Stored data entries
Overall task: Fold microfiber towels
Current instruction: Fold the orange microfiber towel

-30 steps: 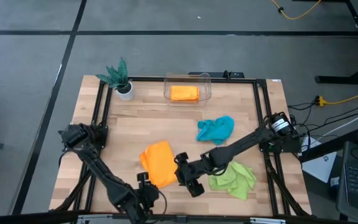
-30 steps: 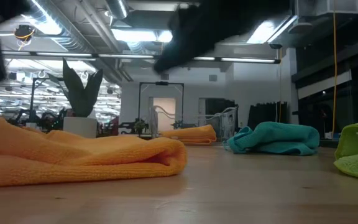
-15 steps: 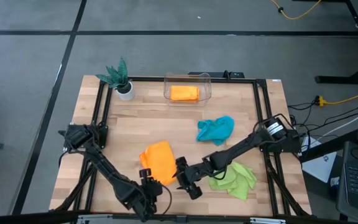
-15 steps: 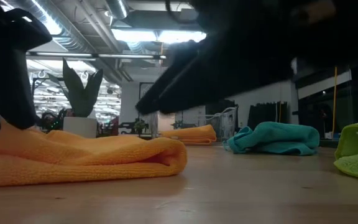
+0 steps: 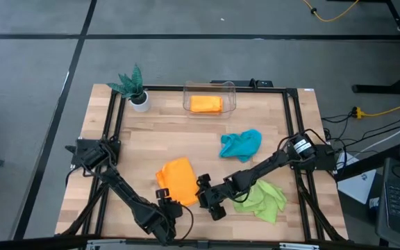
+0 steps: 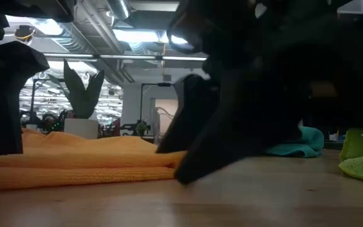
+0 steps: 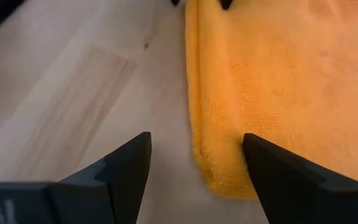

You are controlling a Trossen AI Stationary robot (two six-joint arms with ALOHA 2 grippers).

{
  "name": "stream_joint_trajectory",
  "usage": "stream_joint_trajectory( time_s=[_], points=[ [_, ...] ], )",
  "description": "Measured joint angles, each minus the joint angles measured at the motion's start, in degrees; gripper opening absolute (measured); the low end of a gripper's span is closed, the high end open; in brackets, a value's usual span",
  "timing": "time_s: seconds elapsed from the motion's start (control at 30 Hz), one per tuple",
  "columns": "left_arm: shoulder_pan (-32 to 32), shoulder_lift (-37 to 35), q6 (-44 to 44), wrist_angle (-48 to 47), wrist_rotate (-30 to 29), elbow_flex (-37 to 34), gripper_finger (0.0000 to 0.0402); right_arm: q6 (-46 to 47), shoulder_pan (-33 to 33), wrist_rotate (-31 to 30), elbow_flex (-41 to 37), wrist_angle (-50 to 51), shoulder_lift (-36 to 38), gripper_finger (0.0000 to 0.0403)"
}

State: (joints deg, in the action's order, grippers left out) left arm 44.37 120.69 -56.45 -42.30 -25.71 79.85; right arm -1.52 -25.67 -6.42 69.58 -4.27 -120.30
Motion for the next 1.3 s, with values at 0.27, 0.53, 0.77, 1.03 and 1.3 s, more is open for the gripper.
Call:
stream_joint_trajectory(
  time_s=[0.27, 0.53, 0.77, 1.03, 1.3],
  points=[
    [0.4, 0.1, -0.2, 0.6, -0.1, -0.6, 0.0162, 3.3, -0.2, -2.9, 0.3, -1.5, -3.2, 0.0229],
    [0.4, 0.1, -0.2, 0.7, -0.5, -1.1, 0.0034, 9.0, -0.2, -4.7, 0.2, -1.6, -3.6, 0.0104],
    [1.3, -0.1, 1.9, -1.0, 1.4, 1.2, 0.0003, 16.9, -0.2, -1.9, 0.0, -0.2, -1.6, 0.0014],
    [2.2, -3.8, 8.4, -1.4, 4.2, 9.2, 0.0001, 25.8, -3.0, 8.8, -0.1, 4.1, 7.7, 0.0007],
    [2.4, -4.0, 15.1, -3.2, 4.4, 13.7, 0.0, 28.0, -5.2, 10.0, -0.2, 4.0, 11.4, 0.0007]
  ],
)
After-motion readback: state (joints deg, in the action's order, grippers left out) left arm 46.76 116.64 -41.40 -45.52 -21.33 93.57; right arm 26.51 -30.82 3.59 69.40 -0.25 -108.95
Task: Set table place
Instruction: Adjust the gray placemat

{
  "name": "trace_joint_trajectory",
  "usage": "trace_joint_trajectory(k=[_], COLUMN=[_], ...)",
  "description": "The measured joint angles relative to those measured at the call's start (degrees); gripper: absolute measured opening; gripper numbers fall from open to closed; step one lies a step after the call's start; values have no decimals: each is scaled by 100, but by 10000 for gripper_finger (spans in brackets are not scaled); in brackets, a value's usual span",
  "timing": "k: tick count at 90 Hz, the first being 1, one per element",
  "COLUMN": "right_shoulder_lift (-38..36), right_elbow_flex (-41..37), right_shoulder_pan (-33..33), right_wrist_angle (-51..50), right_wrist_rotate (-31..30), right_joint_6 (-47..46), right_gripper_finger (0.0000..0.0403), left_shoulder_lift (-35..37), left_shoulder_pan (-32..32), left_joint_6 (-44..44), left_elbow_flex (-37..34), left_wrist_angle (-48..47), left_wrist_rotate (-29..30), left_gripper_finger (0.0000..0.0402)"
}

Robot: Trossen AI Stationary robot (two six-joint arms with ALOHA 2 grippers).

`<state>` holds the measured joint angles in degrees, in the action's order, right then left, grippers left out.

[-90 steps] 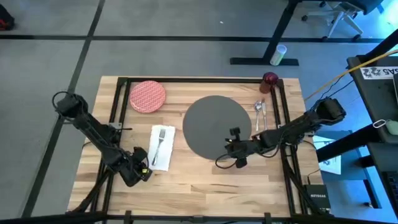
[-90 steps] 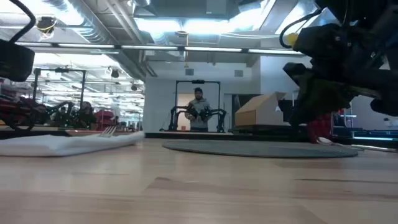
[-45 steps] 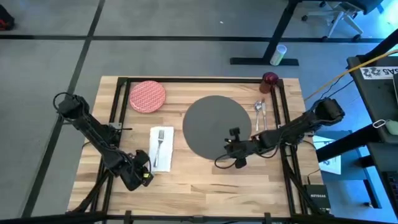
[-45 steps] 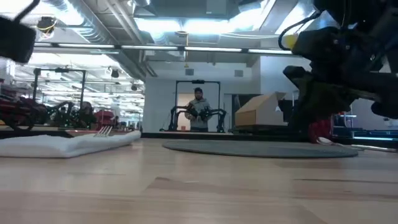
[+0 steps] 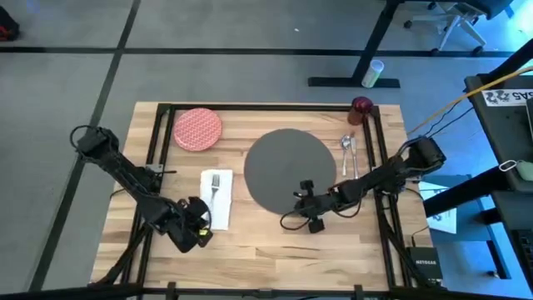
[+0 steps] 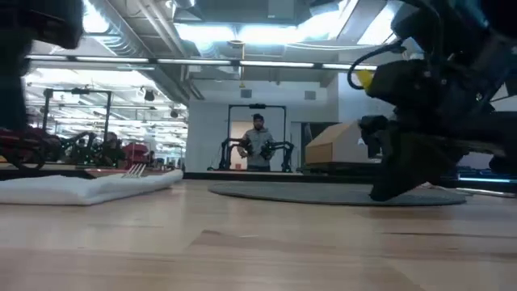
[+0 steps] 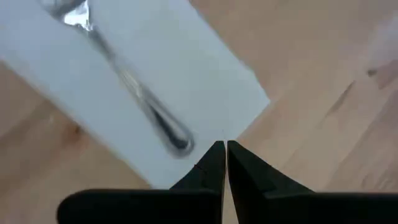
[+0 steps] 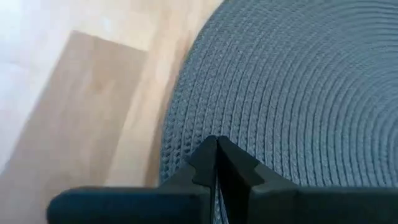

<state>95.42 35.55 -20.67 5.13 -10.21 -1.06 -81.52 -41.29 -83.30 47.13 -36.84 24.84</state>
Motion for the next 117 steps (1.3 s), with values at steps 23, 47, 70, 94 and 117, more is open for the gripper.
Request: trace_joint_trajectory(k=[23, 47, 70, 94, 117], right_shoulder_lift=[406, 490, 379, -81, -369], right_elbow_flex=[534, 874, 1436, 2116, 2059], right_shoulder_pan=[0, 0, 0, -281, -385], right_wrist_angle=[52, 27, -741, -2764, -3405], right_wrist_rotate=[353, 382, 325, -770, -993], right_joint_6=[297, 664, 1095, 1455, 1115], right_gripper_finger=[0, 0, 0, 0, 0], left_shoulder_lift=[2, -14, -487, -1270, -1859], left_shoulder_pan=[1000, 2076, 2778, 3198, 3463], left_joint_6=[2014, 4128, 5188, 5911, 6385], left_elbow_flex=[0, 0, 0, 44, 249], left_wrist_angle=[1186, 2238, 2886, 3650, 3641], left_wrist_rotate=[-15, -571, -1232, -1623, -1886], left_gripper_finger=[0, 0, 0, 0, 0])
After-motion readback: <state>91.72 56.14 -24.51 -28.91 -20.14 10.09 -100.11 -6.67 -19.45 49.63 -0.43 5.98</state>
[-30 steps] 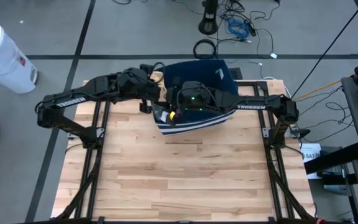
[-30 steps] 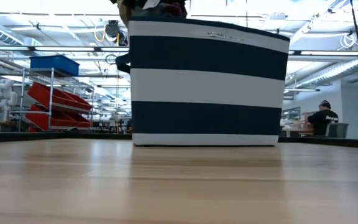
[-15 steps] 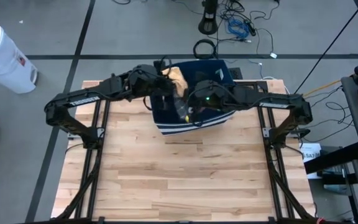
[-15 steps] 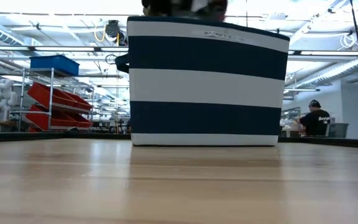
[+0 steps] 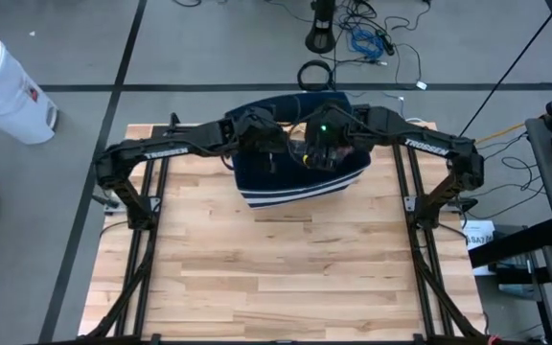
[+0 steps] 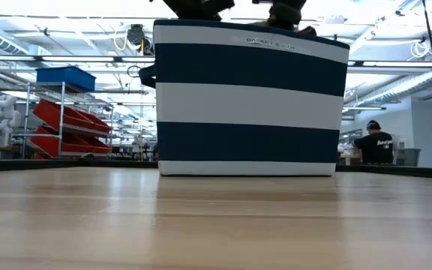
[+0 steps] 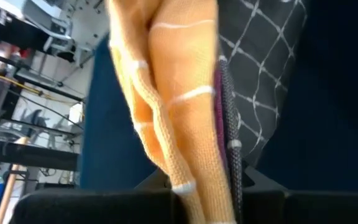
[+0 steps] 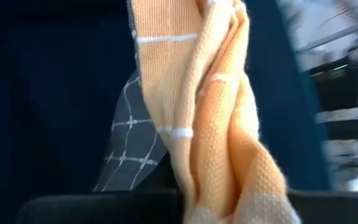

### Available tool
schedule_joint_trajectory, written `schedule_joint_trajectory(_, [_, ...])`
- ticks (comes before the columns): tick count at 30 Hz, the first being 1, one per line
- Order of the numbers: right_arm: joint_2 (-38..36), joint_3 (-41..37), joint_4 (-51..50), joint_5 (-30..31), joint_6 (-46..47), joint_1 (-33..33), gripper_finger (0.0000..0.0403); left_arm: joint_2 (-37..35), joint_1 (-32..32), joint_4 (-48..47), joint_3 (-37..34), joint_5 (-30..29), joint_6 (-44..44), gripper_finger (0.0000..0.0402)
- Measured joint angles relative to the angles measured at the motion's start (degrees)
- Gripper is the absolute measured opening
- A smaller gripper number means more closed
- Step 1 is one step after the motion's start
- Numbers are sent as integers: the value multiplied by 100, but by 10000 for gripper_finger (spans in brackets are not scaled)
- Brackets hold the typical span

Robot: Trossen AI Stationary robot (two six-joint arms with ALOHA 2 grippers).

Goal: Fold towel
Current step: Put the folded stacked towels into the blue laundry bin

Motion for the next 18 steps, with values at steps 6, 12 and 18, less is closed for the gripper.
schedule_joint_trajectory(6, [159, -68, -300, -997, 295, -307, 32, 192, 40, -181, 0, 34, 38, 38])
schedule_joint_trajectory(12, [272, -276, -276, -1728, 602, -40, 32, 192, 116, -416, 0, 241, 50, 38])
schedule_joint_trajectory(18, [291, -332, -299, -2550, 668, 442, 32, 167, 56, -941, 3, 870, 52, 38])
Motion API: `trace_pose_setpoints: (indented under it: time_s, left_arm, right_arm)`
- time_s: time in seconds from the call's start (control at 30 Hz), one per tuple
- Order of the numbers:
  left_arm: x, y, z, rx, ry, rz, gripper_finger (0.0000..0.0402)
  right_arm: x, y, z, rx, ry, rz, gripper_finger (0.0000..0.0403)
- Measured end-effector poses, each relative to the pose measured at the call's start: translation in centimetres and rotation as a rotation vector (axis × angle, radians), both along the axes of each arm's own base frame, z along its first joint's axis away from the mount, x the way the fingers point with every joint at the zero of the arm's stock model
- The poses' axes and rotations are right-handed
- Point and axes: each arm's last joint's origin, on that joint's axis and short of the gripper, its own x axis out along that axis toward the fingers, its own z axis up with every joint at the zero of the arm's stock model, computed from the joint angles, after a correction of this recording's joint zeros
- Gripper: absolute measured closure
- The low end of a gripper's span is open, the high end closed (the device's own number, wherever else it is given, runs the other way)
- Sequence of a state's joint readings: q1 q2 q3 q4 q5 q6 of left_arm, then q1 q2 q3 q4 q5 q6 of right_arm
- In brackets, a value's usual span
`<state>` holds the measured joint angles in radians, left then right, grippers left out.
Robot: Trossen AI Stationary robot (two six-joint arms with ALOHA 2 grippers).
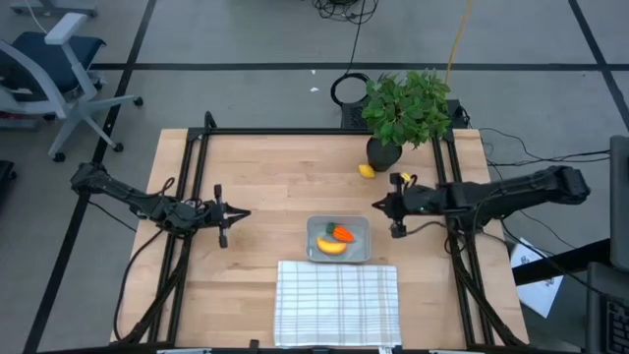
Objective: Pick and placing Produce into tupperware
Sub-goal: Put the yellow lemon into the gray bin
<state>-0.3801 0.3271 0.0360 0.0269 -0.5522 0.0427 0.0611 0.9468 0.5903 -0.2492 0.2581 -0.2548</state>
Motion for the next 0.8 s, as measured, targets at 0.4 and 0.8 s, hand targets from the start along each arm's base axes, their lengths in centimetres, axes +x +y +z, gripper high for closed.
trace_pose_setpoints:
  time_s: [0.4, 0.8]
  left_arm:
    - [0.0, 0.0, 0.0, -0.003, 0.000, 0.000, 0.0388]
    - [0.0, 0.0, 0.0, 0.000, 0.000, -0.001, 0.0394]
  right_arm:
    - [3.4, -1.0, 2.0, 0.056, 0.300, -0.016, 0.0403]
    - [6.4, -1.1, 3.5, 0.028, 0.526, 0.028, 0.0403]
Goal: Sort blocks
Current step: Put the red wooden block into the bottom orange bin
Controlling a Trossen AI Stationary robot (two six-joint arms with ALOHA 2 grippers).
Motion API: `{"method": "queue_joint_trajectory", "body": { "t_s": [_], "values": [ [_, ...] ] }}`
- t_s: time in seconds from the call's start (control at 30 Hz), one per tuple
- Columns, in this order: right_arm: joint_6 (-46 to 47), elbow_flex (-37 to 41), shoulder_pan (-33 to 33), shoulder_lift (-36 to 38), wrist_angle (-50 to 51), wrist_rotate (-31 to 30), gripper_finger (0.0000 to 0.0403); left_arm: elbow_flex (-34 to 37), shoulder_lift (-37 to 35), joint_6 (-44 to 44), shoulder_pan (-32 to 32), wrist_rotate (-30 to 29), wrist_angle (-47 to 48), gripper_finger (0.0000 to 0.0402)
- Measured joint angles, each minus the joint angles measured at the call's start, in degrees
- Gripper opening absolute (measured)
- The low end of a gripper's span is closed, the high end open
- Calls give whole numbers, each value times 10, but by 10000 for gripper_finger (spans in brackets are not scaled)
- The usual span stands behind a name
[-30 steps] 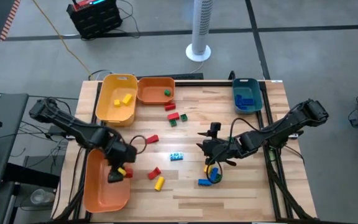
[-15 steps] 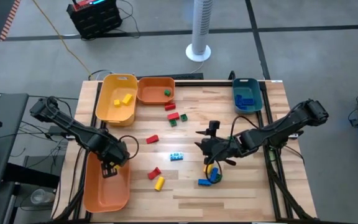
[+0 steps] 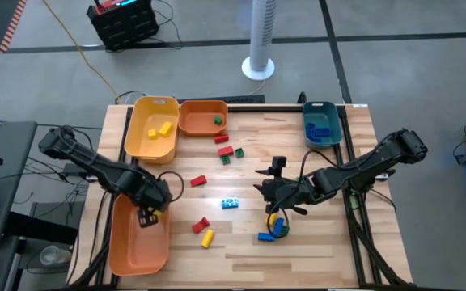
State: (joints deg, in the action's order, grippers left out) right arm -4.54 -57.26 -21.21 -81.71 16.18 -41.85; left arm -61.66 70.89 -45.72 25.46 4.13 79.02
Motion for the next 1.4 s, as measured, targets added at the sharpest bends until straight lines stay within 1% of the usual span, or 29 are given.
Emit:
{"method": "queue_joint_trajectory", "body": {
  "t_s": [0.07,0.13,0.3,0.37,0.4,0.5,0.57,0.63,0.8,0.97,1.1,1.27,1.4],
  "values": [
    [1,0,0,0,0,0,230,-6,0,2,-5,-22,-18,205],
    [3,0,0,0,0,0,230,-7,0,16,-7,-30,-64,205],
    [5,0,0,0,0,0,230,-7,0,150,-6,-69,-248,205],
    [7,0,0,0,0,0,230,-8,0,201,-9,-107,-308,206],
    [9,0,0,0,0,0,230,-8,0,223,-10,-136,-327,206],
    [18,0,0,0,0,4,230,-8,1,249,-23,-231,-337,206],
    [23,0,0,0,0,12,230,-8,8,250,-45,-266,-335,206],
    [28,0,0,0,0,13,230,-8,23,250,-75,-266,-334,206],
    [30,0,0,0,-2,13,230,-7,107,271,-164,-202,-334,206],
    [30,0,0,0,-22,13,230,-7,175,318,-230,-194,-332,206],
    [26,0,-2,0,-47,13,230,-7,206,350,-268,-186,-334,206],
    [21,0,0,0,-53,13,230,-7,228,385,-296,-135,-356,206],
    [17,0,-2,0,-57,13,230,-7,229,402,-309,-99,-378,207]
  ]
}}
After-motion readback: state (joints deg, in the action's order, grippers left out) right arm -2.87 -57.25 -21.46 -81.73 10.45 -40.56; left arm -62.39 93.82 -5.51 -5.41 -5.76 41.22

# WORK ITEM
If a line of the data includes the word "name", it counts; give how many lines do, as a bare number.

# REPLY TO THE TASK
3